• _WORK REQUIRED_:
Each record must be written out again exactly. Skip any picture it contains.

Segment Start: EXTRACTED INFORMATION

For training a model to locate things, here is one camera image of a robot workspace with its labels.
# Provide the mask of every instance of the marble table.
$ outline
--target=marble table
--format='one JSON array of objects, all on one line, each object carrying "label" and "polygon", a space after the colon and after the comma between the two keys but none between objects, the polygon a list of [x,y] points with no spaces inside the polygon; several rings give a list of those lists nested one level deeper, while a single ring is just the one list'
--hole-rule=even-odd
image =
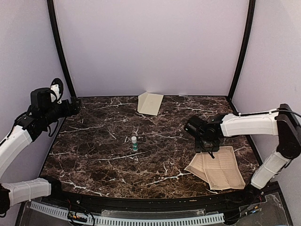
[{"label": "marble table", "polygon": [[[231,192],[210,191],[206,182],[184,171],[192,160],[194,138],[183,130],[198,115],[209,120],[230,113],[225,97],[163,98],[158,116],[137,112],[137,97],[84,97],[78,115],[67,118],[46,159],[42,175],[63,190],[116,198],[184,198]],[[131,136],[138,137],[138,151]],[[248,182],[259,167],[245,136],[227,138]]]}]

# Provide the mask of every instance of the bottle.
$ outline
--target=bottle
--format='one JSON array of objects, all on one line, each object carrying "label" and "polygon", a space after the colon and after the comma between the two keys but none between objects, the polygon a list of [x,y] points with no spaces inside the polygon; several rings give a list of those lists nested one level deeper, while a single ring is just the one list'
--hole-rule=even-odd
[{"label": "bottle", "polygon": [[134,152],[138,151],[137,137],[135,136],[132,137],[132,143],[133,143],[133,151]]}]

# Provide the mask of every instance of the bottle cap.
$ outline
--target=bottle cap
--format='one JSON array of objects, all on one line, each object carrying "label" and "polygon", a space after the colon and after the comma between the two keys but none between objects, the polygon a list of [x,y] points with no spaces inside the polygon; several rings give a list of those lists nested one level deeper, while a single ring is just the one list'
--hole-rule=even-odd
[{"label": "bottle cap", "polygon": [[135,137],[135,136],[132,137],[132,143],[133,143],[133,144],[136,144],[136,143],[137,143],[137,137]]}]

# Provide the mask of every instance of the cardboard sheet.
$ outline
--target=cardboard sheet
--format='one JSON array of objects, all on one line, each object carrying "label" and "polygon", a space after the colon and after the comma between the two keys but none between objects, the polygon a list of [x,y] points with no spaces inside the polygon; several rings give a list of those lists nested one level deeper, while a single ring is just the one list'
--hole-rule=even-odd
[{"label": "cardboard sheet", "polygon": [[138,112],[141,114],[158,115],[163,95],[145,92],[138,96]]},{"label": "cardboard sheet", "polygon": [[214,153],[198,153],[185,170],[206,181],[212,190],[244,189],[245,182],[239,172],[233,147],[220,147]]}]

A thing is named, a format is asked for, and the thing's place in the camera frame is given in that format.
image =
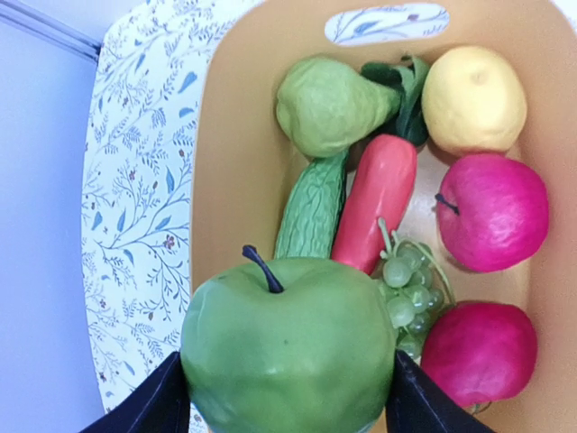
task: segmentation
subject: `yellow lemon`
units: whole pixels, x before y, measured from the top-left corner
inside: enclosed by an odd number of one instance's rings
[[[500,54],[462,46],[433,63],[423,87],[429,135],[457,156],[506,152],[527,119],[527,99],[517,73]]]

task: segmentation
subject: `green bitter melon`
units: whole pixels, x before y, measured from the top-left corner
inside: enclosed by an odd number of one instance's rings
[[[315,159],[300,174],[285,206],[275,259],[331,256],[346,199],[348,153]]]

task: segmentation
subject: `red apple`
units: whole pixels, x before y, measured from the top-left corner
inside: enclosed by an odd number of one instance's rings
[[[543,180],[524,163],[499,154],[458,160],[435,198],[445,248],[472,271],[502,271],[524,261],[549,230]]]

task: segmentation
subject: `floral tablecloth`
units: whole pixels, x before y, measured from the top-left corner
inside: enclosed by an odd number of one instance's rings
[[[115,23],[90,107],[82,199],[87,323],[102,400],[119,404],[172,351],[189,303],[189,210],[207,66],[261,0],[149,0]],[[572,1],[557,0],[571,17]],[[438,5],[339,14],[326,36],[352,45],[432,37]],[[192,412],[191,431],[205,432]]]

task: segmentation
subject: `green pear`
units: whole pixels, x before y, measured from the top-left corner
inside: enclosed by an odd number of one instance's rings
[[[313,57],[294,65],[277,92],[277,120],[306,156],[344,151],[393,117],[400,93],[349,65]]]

Segment End: EXTRACTED INFORMATION

• _EXERCISE SOLUTION_:
For training a model to locate things, here is one camera image of a robot workspace with its labels.
# Provide the mask of every instance of the marble table.
$ outline
--target=marble table
--format='one JSON array of objects, all on one line, each object carrying "label" and "polygon", a space after the colon and after the comma between the two keys but none between objects, the polygon a list of [x,y] points with no spaces inside the polygon; several rings give a list of those lists nested one level deeper, while a single ring is just the one list'
--hole-rule=even-odd
image =
[{"label": "marble table", "polygon": [[[231,192],[210,191],[206,182],[184,171],[192,160],[194,138],[183,130],[198,115],[209,120],[230,113],[225,97],[163,98],[158,116],[137,112],[137,97],[84,97],[78,115],[67,118],[46,159],[42,175],[63,190],[116,198],[184,198]],[[131,136],[138,137],[138,151]],[[248,182],[259,167],[245,136],[227,138]]]}]

# Provide the mask of every instance of the bottle.
$ outline
--target=bottle
--format='one JSON array of objects, all on one line, each object carrying "label" and "polygon", a space after the colon and after the comma between the two keys but none between objects, the polygon a list of [x,y] points with no spaces inside the polygon; several rings give a list of those lists nested one level deeper, while a single ring is just the one list'
--hole-rule=even-odd
[{"label": "bottle", "polygon": [[134,152],[138,151],[137,137],[135,136],[132,137],[132,143],[133,143],[133,151]]}]

# Provide the mask of every instance of the bottle cap.
$ outline
--target=bottle cap
--format='one JSON array of objects, all on one line, each object carrying "label" and "polygon", a space after the colon and after the comma between the two keys but none between objects, the polygon a list of [x,y] points with no spaces inside the polygon; several rings give a list of those lists nested one level deeper, while a single ring is just the one list'
--hole-rule=even-odd
[{"label": "bottle cap", "polygon": [[135,137],[135,136],[132,137],[132,143],[133,143],[133,144],[136,144],[136,143],[137,143],[137,137]]}]

# Provide the mask of every instance of the cardboard sheet.
$ outline
--target=cardboard sheet
--format='one JSON array of objects, all on one line, each object carrying "label" and "polygon", a space after the colon and after the comma between the two keys but none between objects, the polygon a list of [x,y] points with no spaces inside the polygon; several rings give a list of those lists nested one level deeper, while a single ring is just the one list'
--hole-rule=even-odd
[{"label": "cardboard sheet", "polygon": [[138,112],[141,114],[158,115],[163,95],[145,92],[138,96]]},{"label": "cardboard sheet", "polygon": [[214,153],[198,153],[185,170],[206,181],[212,190],[244,189],[245,182],[239,172],[233,147],[220,147]]}]

A thing is named, a format is asked for, and the thing's place in the camera frame is given in that format.
image =
task: segmentation
subject: `yellow lemon`
units: whole pixels, x before y, measured from the top-left corner
inside: enclosed by an odd number of one instance's rings
[[[500,54],[462,46],[433,63],[423,87],[429,135],[457,156],[506,152],[527,119],[527,99],[517,73]]]

task: segmentation
subject: `green bitter melon`
units: whole pixels, x before y, measured from the top-left corner
inside: enclosed by an odd number of one instance's rings
[[[315,159],[300,174],[285,206],[275,259],[331,256],[346,199],[348,153]]]

task: segmentation
subject: `red apple`
units: whole pixels, x before y, measured from the top-left corner
inside: enclosed by an odd number of one instance's rings
[[[543,180],[524,163],[499,154],[458,160],[435,198],[445,248],[472,271],[502,271],[524,261],[549,230]]]

task: segmentation
subject: `floral tablecloth`
units: whole pixels, x before y, measured from the top-left corner
inside: enclosed by an odd number of one instance's rings
[[[115,23],[90,107],[82,199],[87,323],[102,400],[119,404],[172,351],[189,303],[189,210],[207,66],[261,0],[149,0]],[[572,1],[557,0],[571,17]],[[438,5],[339,14],[326,36],[352,45],[432,37]],[[192,412],[191,431],[205,432]]]

task: segmentation
subject: `green pear`
units: whole pixels, x before y, measured from the top-left corner
inside: enclosed by an odd number of one instance's rings
[[[313,57],[294,65],[277,92],[277,120],[306,156],[344,151],[393,117],[400,93],[349,65]]]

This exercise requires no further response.